5 Reasons Why It Pays to Be Best Friends With Your Bank

by. Casey Bond

In a world where banking products with low fees and decent interest rates are few and far between, most bank customers can’t afford to stick with one institution. After all, one bank offering great home loans may not be able to compete with the savings account rates offered by another. Conducting business with multiple banks means taking advantage of more opportunities to save and grow your money.

However, there is something to building a strong relationship with one bank. Just like a relationship between two people implies an expectation they’ll receive a higher level of trust and priority in each other’s lives (in theory, anyway), committing to a single bank can provide many of the same benefits.

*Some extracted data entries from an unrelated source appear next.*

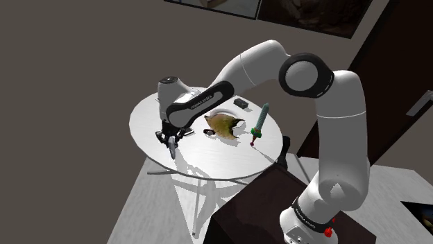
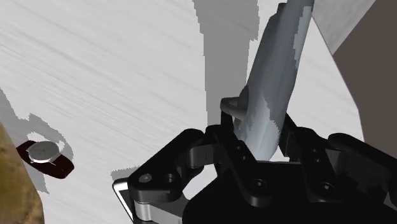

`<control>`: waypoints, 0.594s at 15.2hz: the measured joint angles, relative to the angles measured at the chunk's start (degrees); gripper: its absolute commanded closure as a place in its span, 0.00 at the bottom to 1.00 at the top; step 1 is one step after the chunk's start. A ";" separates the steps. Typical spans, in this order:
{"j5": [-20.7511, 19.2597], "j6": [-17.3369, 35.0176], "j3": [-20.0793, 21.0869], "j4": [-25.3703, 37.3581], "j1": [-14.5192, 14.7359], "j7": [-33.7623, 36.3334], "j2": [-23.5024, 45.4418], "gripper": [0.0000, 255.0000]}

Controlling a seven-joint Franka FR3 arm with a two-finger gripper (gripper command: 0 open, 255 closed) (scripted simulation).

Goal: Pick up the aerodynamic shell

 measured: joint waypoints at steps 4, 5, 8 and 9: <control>0.85 -2.01 0.56 0.34 -0.33 -0.66 -1.75 1.00; 1.09 -2.62 0.69 0.61 -0.42 -0.89 -2.12 1.00; 1.85 -4.47 1.12 1.06 -0.74 -1.53 -3.62 1.00; 2.14 -4.91 1.29 0.74 -0.91 -1.73 -4.40 1.00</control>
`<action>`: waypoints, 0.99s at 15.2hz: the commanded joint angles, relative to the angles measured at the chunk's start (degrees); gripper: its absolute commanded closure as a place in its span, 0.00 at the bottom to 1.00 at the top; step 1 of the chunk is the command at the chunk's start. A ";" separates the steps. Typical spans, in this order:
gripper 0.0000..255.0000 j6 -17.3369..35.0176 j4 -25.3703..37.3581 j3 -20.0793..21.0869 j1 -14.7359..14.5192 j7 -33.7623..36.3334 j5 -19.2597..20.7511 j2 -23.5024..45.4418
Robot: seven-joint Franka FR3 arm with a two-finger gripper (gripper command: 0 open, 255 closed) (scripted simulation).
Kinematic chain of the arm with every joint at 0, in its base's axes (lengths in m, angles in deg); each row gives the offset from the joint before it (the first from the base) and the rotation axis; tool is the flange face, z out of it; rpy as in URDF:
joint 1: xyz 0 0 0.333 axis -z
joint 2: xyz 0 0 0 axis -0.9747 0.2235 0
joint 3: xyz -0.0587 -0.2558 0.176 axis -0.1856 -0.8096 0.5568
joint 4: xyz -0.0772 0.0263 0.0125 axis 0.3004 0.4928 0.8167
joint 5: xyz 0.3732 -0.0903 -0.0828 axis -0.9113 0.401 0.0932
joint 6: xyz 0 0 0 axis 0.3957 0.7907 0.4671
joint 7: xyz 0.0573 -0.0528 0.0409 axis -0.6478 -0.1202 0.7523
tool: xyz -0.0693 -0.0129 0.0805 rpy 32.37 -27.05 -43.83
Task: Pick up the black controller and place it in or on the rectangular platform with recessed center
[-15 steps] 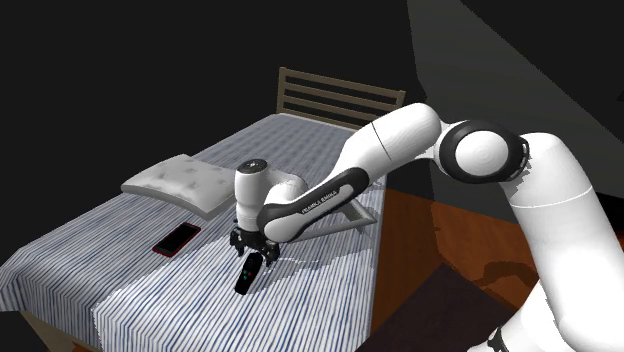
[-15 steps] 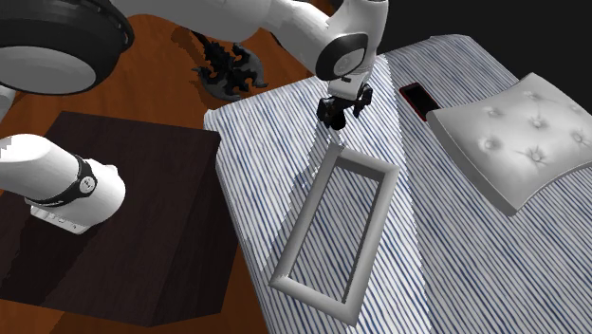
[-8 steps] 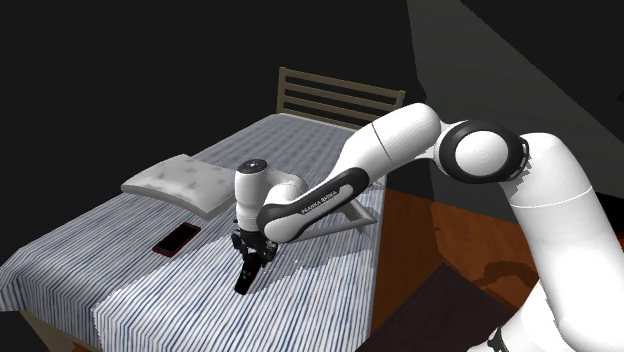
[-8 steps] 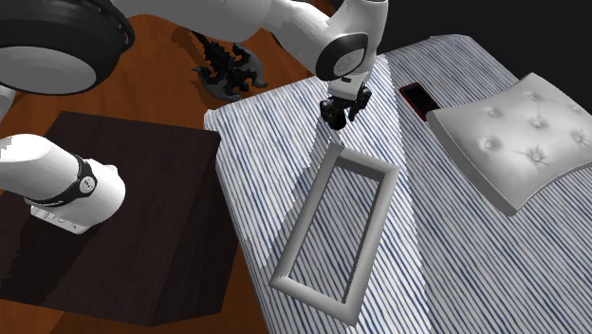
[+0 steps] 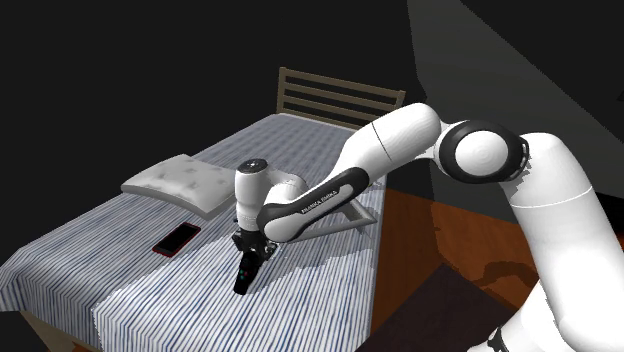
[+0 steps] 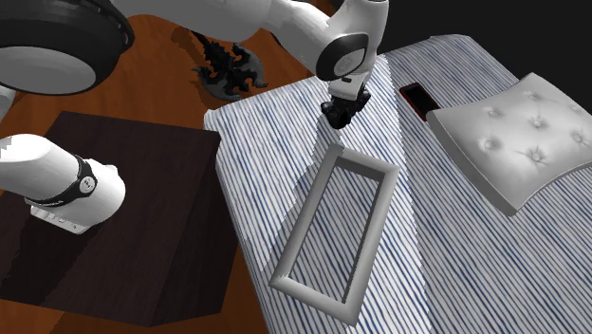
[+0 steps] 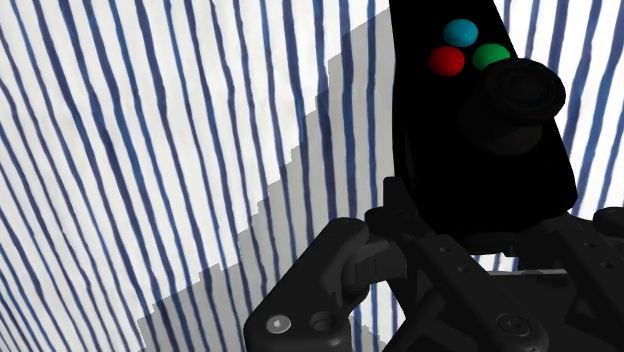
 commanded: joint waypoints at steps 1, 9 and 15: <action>1.00 0.06 -0.11 0.05 -0.04 0.01 -0.01 0.04; 1.00 -3.49 -0.58 1.71 1.08 -1.18 -1.88 -4.08; 1.00 -6.38 -0.37 2.85 1.80 -2.13 -3.33 -6.89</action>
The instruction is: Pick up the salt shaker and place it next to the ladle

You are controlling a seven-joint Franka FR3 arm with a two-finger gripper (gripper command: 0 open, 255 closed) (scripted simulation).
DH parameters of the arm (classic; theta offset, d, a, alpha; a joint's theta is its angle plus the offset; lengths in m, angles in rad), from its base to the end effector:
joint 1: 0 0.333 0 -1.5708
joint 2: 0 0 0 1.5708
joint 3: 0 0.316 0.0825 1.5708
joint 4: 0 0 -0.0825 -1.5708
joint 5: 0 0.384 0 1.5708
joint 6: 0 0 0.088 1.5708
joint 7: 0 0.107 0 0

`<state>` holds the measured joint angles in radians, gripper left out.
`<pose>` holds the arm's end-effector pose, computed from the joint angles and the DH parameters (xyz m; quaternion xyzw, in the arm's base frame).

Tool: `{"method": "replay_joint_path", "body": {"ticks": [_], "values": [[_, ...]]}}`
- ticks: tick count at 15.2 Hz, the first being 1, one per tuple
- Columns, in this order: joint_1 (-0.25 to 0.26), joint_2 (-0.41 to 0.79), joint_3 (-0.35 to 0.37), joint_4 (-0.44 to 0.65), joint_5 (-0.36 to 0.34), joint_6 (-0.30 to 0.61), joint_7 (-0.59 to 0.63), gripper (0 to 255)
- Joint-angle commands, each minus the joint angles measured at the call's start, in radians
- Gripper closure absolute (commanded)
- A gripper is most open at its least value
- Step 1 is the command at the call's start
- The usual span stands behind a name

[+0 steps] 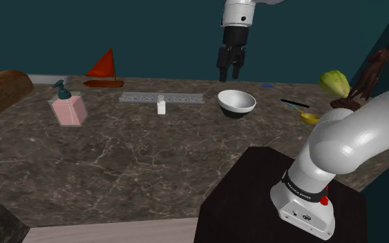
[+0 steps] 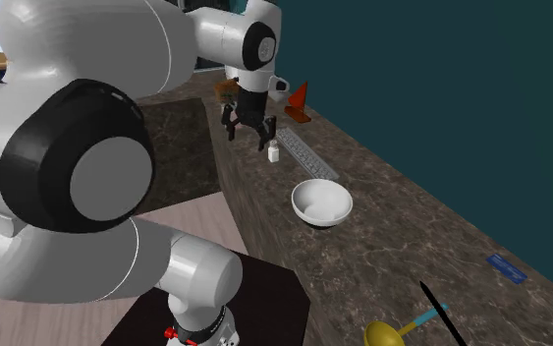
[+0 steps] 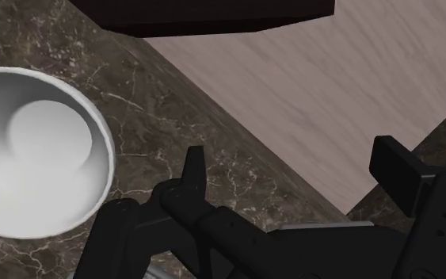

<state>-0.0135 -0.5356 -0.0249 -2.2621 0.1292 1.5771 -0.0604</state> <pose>0.3732 -0.0021 0.5509 -0.9947 -0.0079 0.0711 0.0741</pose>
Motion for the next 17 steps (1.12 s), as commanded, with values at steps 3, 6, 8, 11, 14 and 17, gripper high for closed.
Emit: {"method": "replay_joint_path", "body": {"ticks": [3, 6, 8, 11, 14, 17], "values": [[0.006, 0.166, 0.006, 0.092, 0.013, 0.056, 0.009, 0], [0.009, 0.291, 0.009, 0.17, 0.021, 0.087, 0.014, 0], [0.012, 0.374, 0.01, 0.229, 0.026, 0.102, 0.018, 0], [0.014, 0.499, 0.011, 0.327, 0.033, 0.115, 0.024, 0], [0.016, 0.627, 0.013, 0.439, 0.04, 0.116, 0.032, 0], [0.016, 0.757, 0.014, 0.566, 0.046, 0.105, 0.04, 0]]}}
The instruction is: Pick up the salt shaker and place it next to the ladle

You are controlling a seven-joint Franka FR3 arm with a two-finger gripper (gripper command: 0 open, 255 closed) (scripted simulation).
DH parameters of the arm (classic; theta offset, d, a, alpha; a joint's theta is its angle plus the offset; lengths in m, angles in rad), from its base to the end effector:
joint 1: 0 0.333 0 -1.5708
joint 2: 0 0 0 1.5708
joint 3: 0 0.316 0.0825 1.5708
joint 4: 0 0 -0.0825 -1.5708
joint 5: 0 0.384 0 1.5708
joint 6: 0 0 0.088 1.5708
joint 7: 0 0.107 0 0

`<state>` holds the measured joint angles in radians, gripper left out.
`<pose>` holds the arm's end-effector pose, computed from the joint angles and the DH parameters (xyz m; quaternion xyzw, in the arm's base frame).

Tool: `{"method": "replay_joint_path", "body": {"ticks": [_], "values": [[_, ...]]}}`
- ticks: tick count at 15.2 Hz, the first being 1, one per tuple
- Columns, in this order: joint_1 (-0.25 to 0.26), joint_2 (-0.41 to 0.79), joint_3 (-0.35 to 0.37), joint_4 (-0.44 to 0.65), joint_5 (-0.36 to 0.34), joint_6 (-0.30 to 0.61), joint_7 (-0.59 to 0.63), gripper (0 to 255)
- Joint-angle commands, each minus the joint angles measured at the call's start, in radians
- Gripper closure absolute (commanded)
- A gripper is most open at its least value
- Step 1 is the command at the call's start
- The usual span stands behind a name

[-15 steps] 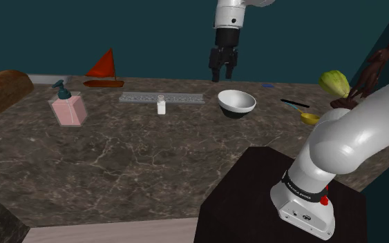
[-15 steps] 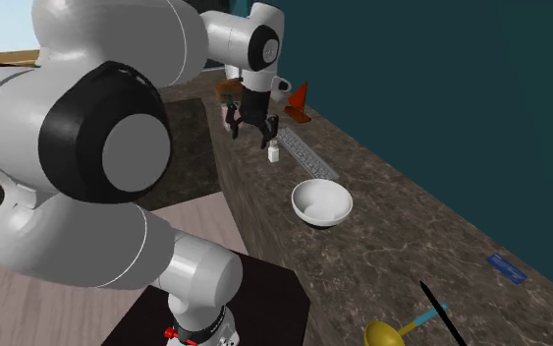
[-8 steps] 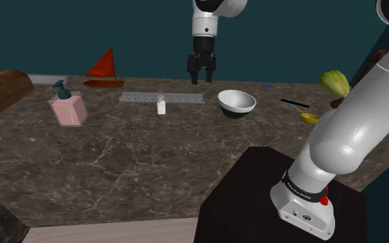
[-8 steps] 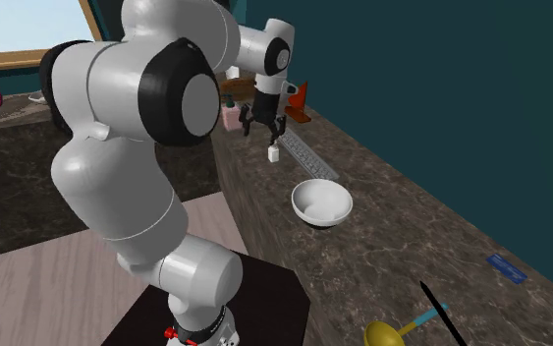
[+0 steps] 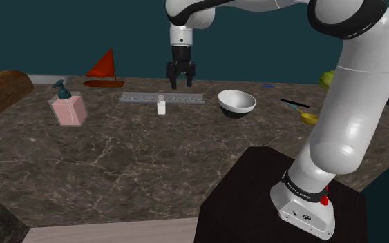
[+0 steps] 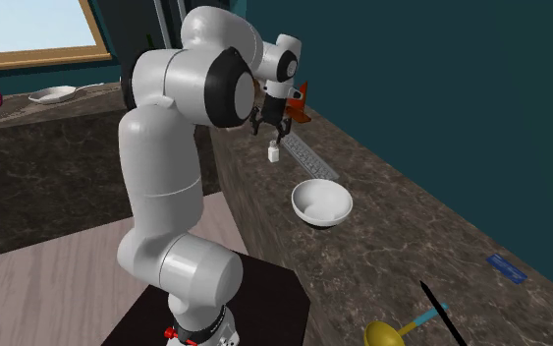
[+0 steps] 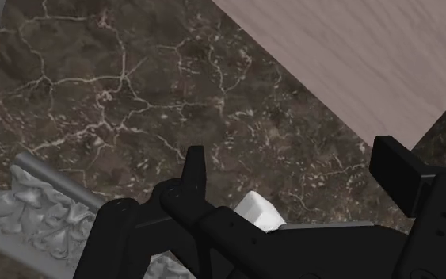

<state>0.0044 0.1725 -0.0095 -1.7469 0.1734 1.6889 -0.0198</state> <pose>0.5864 0.0138 0.4536 -0.9898 0.0128 0.1135 0.0849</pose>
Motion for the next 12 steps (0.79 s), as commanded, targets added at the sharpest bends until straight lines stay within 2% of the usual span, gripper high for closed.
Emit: {"method": "replay_joint_path", "body": {"ticks": [1, 6, 10, 12], "values": [[-0.002, 0.094, -0.001, 0.098, 0.004, -0.014, 0.003, 0], [-0.004, 0.332, 0.003, 0.372, 0.011, -0.074, 0.024, 0], [-0.009, 0.566, 0.008, 0.686, 0.016, -0.171, 0.051, 0], [-0.007, 0.561, 0.008, 0.664, 0.016, -0.155, 0.049, 0]]}}
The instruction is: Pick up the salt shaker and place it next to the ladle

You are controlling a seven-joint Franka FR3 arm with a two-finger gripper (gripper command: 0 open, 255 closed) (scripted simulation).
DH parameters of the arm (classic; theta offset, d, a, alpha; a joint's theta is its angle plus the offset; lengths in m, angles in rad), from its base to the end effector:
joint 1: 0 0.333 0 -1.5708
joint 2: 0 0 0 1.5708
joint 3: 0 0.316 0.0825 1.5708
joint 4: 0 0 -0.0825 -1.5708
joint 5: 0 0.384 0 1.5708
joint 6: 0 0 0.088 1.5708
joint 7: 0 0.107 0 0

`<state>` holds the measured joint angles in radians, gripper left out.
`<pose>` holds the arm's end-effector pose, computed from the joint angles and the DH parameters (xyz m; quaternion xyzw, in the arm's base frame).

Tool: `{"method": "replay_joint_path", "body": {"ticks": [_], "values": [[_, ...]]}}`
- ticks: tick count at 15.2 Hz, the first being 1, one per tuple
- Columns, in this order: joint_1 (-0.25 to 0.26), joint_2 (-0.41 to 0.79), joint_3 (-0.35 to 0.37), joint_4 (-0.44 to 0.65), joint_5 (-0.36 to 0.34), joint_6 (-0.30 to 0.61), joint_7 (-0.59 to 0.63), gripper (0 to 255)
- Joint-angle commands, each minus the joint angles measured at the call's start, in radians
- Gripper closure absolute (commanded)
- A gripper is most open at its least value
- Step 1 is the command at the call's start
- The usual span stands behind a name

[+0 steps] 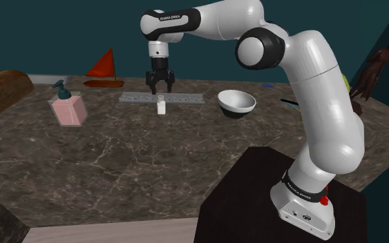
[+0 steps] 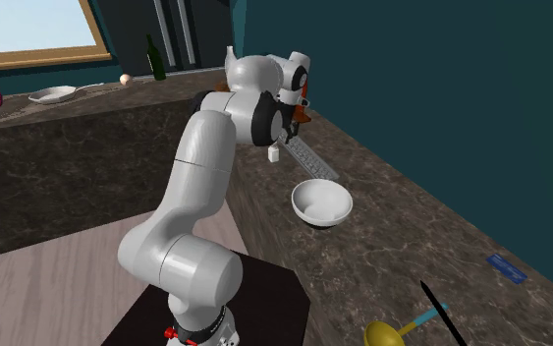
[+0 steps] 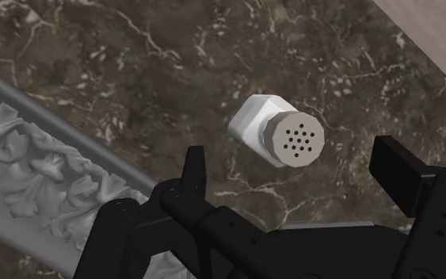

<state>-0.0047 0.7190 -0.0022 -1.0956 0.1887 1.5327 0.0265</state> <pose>0.7181 0.0162 0.3784 -0.9855 0.0260 0.1408 0.0916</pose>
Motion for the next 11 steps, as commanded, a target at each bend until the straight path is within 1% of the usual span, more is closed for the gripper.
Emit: {"method": "replay_joint_path", "body": {"ticks": [1, 6, 11], "values": [[0.004, 0.007, 0.001, -0.011, 0.001, 0.019, 0.001, 0], [0.013, -0.018, 0.002, -0.124, 0.004, 0.107, -0.006, 0], [0.013, -0.018, 0.002, -0.124, 0.004, 0.107, -0.006, 0]]}}
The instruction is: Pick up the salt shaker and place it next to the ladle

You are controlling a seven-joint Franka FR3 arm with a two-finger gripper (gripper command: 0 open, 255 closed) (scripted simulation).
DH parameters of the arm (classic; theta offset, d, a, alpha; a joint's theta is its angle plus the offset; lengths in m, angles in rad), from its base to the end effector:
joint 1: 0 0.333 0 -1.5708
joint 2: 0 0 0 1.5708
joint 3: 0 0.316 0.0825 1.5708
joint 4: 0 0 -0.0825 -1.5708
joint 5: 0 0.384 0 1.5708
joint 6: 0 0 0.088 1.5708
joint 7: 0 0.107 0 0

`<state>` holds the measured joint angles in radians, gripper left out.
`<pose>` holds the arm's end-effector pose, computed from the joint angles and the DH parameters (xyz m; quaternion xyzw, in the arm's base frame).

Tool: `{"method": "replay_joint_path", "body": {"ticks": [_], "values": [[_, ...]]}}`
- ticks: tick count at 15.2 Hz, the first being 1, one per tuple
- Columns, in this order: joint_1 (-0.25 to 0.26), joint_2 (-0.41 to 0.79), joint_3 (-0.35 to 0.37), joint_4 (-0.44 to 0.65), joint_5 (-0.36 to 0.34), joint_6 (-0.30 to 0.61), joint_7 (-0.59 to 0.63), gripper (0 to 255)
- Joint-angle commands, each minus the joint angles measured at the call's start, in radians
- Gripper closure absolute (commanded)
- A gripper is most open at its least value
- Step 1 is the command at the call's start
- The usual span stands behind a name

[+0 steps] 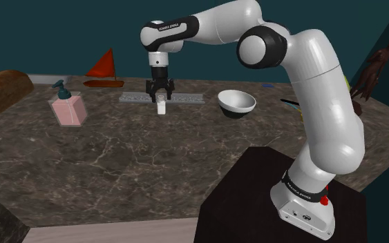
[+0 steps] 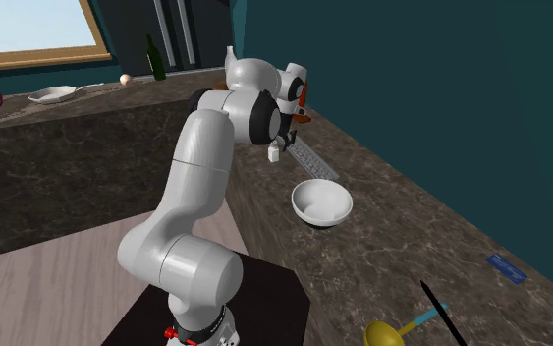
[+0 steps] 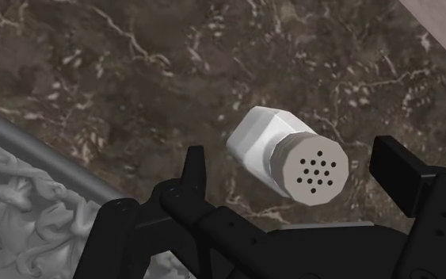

Financial institutions often push away unprofitable customers, which means becoming BFFs with just one bank may prove difficult if you don’t have a lot of cash to offer. But those bank customers who actually add to bank revenue — through large deposit and loan balances — can reap numerous rewards from this win-win situation.

What Is Relationship Banking?

Relationship banking refers to the marketing of financial “packages” to customers, rather than one-off accounts or loans. By cross-selling banking products, institutions can increase total assets per customer and subsequently, total revenue per customer.

However, relationship banking isn’t just about the bank’s bottom line and can beneficial to the customer, too. For one, building a relationship with your bank means establishing trust on both ends. Your bank trusts you to meet your financial obligations, and you trust them to meet your financial needs. The stronger the bond of trust, the more financially beneficial that relationship becomes for both parties.